I suoni e i rumori che ci circondano sono qualcosa di più di una colonna sonora delle nostre esistenze. Paesaggi acusticamente connotati, sono anch’essi soggetti alle leggi della storia e del mutamento: il festante, mattutino tintinnio delle bottiglie di latte fuori la porta, come lo scalpiccio degli zoccoli dei cavalli per le strade, sono oramai solo vaghi ricordi dei più anziani.
Il volume di Paolo Galloni – Nella selva silente. Suoni e silenzi nelle foreste medievali (secoli VI-XIII) (Centro Italiano di Studi dell’Alto Medioevo, pp. 286, euro 36) – tenta di mostrare, di far risuonare in noi, le sonorità del passato che si rifrangono in quella foresta dei simboli fatta di testi e di contesti, di percezioni e delle elaborazioni culturali che necessariamente ne conseguono, perché, se udire è un fenomeno fisiologico, ascoltare è un atto psicologico e culturale che ben si presta a un’analisi storiografica. Innanzitutto perché è un senso sociale (nessuna società potrebbe nascere senza un ascoltarsi reciproco), e poi perché l’udito coglie la dinamica temporale, a differenza dello sguardo, che tende a una percezione statica delle cose: i suoni si percepiscono sempre per cambiamento e nel corso del tempo.

AVVICINARSI alle esperienze percettive medievali, raccontarle e interpretarle – spiega Galloni – è possibile considerando che il nostro corpo è la nostra personale macchina del tempo, «il nostro principale strumento di conoscenza storica».
In cinque capitoli Galloni ci parla del suono limpido e cristallino delle acque; dei fruscii di foglie e fronde che impediscono la vista ma si aprono ad un mondo di frequenze sonore talvolta più esegetiche dei testi; dell’aspro fragore delle armi e della caccia, del cupo rombo del tuono, del fracasso della tempesta, del crepitio del fuoco ma anche del sommesso silenzio della preghiera, magari recitata «su uno scoglio circondato da flutti, nel mare, tra le onde», come racconta la Vita dell’irlandese san Ciaran di Saighir.

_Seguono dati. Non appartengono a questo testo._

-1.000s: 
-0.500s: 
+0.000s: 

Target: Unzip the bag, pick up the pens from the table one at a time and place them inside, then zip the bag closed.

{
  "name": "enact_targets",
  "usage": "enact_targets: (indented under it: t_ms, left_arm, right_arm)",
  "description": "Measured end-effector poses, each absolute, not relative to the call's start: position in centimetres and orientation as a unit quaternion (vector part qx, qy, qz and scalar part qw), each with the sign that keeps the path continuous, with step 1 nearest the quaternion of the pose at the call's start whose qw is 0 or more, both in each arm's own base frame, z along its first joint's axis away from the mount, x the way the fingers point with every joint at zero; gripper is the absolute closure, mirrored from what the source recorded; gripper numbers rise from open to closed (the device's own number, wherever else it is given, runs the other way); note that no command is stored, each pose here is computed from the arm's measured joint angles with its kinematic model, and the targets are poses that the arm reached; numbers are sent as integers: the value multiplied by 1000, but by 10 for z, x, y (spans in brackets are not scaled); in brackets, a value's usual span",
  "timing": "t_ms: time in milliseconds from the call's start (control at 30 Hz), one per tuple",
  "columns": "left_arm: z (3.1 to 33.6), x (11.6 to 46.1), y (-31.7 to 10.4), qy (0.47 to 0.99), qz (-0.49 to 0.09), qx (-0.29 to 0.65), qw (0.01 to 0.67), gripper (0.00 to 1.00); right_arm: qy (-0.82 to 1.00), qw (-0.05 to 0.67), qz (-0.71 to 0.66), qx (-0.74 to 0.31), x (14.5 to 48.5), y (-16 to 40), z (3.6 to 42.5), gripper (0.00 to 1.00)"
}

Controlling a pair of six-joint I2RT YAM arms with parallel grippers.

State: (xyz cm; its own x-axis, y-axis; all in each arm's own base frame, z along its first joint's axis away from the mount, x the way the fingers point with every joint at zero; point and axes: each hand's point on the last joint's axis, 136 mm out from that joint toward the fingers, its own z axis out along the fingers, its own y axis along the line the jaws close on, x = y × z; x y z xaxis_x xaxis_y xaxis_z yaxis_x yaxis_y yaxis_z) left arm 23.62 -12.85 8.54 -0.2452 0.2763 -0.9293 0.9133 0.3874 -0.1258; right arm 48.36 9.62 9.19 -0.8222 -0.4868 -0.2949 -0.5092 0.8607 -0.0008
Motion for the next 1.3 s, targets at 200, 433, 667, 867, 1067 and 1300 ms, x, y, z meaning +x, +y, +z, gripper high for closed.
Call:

Ieri come oggi, è impensabile comprendere quanto i suoni e i rumori abbiano da dirci, a saperli ascoltare. Pagina dopo pagina, Galloni ci mostra uomini e donne che frequentano spazi incolti per motivi ludici, alimentari e religiosi, per entrare in una comunione con un divino di cui la dimensione sensibile, corporea e ambientale – soprattutto quella acustica – era un’indispensabile premessa, il fondamentale principio.

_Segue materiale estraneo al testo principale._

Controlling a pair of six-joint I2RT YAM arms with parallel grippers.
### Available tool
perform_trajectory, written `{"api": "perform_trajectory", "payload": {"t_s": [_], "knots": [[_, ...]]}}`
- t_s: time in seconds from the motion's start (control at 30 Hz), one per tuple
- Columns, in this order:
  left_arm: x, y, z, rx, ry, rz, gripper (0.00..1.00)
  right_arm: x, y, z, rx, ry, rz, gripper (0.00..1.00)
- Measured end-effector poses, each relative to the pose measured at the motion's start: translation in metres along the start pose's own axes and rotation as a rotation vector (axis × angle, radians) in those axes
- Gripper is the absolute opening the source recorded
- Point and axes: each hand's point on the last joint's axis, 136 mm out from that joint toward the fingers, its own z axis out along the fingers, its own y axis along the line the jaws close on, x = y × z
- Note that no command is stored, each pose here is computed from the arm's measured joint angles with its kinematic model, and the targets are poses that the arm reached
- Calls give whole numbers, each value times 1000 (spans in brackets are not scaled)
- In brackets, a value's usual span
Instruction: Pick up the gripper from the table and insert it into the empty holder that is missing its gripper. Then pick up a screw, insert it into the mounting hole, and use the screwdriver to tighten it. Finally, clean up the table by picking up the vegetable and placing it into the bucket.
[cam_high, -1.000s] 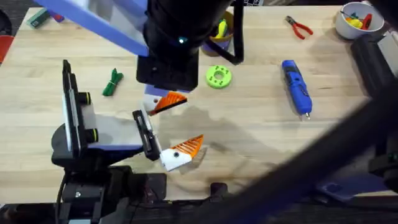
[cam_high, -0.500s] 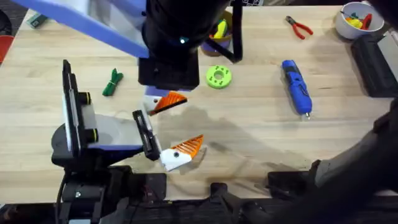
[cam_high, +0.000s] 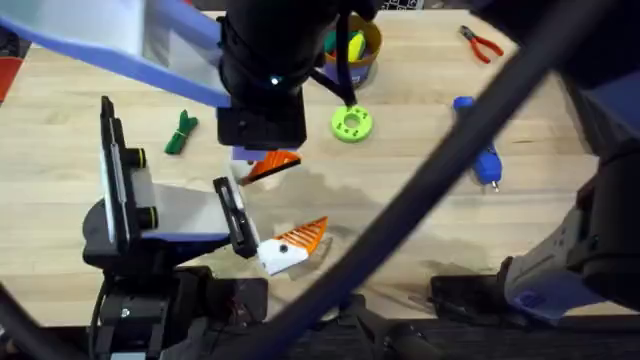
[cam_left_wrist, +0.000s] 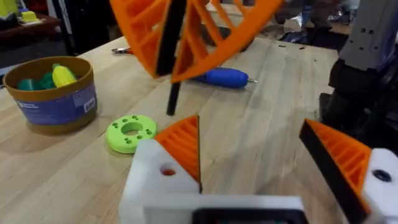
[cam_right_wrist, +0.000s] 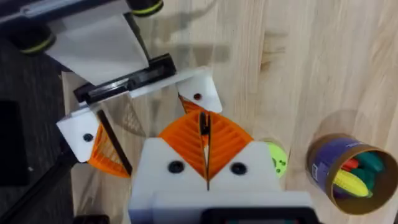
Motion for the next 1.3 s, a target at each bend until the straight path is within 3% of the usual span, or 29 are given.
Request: {"api": "perform_trajectory", "payload": {"t_s": [1.3], "knots": [[0, 0, 0, 0, 0, 0, 986, 1, 5, 28, -53, 19, -13, 6]]}}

Corollario di quest’ascolto vibrante è il rendersi conto di quanto gli abitanti degli spazi medievali siano vicini a quelli studiati dagli antropologi, dove l’idea di persona è ancora «relazionale», capace di porsi in dialogo con il creato con modalità compatibili con quelle attive nelle società tradizionali, ma anche di quanto la ricostruzione dei quei paesaggi possano ancora svelarci nonostante quelle sonorità siano scomparse da secoli. Contrariamente a quanto scriveva Isidoro di Siviglia nel De Musica: «se l’uomo non trattiene i suoni nella sua memoria, essi spariscono, perché non possono essere scritti». Invece sono proprio gli scritti analizzati da Galloni che riportano in vita antichi suoni e inediti significati.

NELLA SELVA SILENTE tutti i suoni rivelano cose, dal canto degli uccelli, espressione sonora di un’armonia del cosmo tutta tesa a costituire una polifonia misurata, al vento, in tutte le sue forme e le sue fasi: dalla brezza leggera, che in forma di Spirito Santo feconda la Vergine, alla furiosa tempesta che abbatte i vascelli in navigazione.
Alla quies eremitica dei santi silvani si oppongono gli strepitus della guerra e della caccia, le toniche più diuturne del Medioevo. Tumulti che forse venivano già indicati nell’arte figurativa da segnali per noi oggi di difficile comprensione, come il tratto irregolare o gli sconfinamenti oltre i margini, tipiche di alcune scene di battaglia, che volevano segnalare il rumore attraverso il disturbo dello spazio visivo, oppure evocare le onde sonore tratteggiando un andamento ondulato del suolo.
Così anche per i suoni di caccia, acusticamente speculare alla guerra. Le toniche violente, strazianti, eccitate delle sue varie fasi risuonano nelle immagini che abbelliscono i manoscritti e anche nei testi che ne decantano i vari momenti, in una scrittura sinestetica che raccontava tanto di più di quanto oggi riusciamo a recepire. A meno che non siamo disposti – ed è l’invito di Galloni – a concettualizzare le molteplici risonanze tra suoni, racconti e significati, «immaginando come fosse viva e operativa nelle coscienze e nell’immaginario dei cavalieri e dei loro contemporanei».
Un volume che, si spera, farà rumore.